Koehrn is an EPA analyst and toxicologist. Turk is the TRI Program’s acting branch chief.

“Anyone can use this tool to analyze P2 data for facilities or parent companies,” they write. “By comparing facilities across a sector or between parent companies, you can see who is leading the way in implementing meaningful P2 activities. You can also find opportunities to reduce reliance on toxic chemicals by adopting successful activities initiated at other facilities.”

Facilities report on how they identified pollution prevention opportunities — though vendor assistance, materials balance audits or trade associations, for example — as well as specific pollution prevention actions. The blog says one aircraft manufacturer reported that it replaced some of its tetrachloroethylene degreasing practices with an alkaline cleaning process, which allowed it to prevent spills and leaks.

Jim Jones, assistant administrator for the EPA’s Office of Chemical Safety and Pollution Prevention, told Environmental Leader that TRI data presents a trove of useful information for companies.

“Easy access to TRI pollution prevention data helps businesses cut pollution, save money, and enhance their role within communities,” Jones said. “Companies can use this information to cut their use of toxic chemicals, as well as costs related to toxic waste disposal or treatment.”

Another example of how competitors’ big data can improve EHS performance and risk management: a new report from the Investor Responsibility Research Center Institute and the Sustainable Investments Institute compares how the largest 25 utilities in the US are managing their business risks posed by climate change — from new approaches to guarantee reliable energy supplies to litigation to protect the status quo.

Using publicly available data, the report conclude utilities are responding to climate change risks in widely different ways.

The report finds that of the 20 companies that generate their own power, six rely on coal for more than 75 percent of their fuel cost: AES, Ni-Source, DTE Energy, Ameren, CMS Energy and American Electric Power.

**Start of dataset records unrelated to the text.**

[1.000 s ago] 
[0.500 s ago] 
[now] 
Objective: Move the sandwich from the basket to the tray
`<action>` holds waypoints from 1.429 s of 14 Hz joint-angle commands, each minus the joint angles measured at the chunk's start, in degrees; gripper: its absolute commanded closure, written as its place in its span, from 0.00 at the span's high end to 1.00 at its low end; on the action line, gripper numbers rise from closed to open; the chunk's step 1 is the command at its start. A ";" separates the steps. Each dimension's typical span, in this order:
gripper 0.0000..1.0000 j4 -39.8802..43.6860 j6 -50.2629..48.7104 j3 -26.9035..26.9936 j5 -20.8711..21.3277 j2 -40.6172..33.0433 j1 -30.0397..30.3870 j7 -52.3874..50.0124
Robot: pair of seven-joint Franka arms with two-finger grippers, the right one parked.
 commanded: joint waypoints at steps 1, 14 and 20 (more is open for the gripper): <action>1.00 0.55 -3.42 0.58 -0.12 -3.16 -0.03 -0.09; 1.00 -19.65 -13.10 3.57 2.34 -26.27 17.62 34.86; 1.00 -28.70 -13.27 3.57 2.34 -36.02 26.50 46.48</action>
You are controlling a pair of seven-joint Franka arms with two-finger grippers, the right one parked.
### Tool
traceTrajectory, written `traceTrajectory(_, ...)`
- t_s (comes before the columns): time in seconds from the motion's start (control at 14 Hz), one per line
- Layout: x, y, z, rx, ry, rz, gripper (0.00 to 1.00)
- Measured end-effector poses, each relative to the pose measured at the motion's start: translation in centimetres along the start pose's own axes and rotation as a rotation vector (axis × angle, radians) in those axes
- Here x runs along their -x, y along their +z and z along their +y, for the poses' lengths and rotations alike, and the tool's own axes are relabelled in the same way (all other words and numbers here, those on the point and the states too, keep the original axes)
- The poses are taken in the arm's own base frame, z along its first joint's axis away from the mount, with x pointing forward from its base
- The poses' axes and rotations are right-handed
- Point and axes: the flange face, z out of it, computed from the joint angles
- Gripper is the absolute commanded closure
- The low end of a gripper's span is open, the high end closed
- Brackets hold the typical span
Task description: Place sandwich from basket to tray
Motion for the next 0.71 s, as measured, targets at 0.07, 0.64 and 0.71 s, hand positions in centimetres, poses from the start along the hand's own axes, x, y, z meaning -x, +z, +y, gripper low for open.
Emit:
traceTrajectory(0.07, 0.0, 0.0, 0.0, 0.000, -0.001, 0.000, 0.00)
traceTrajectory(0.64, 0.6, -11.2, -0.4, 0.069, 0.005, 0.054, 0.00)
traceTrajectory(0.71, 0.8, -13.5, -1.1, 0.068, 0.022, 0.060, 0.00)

Conversely, PG&E and Sempra Energy have no coal in their energy mix.

Along similar lines, the report says the Clean Power Plan could impose financial penalties on greenhouse gas emitters. According to a Michigan Technical University analysis, Southern, NextEra Energy and AEP face the biggest potential liability. PG&E, Exelon and PSEG have the least risk.

Other good sources from which to mine competitors’ EHS data include the CDP (formerly Carbon Disclosure Project) and the Dow Jones Sustainability Indices, both of which ask companies to disclose their climate and sustainability-related performance via an annual questionnaire, then score companies based on their answers and performance.

As companies are increasingly asked to submit data — where it be to comply with environmental regulations or to satisfy consumers’ and other stakeholders’ demands for disclosure and transparency — the amount of publicly available information on EHS data is going to grow exponentially. Don’t be afraid to take a peak at competitors’ data and then use it to benefit your own performance.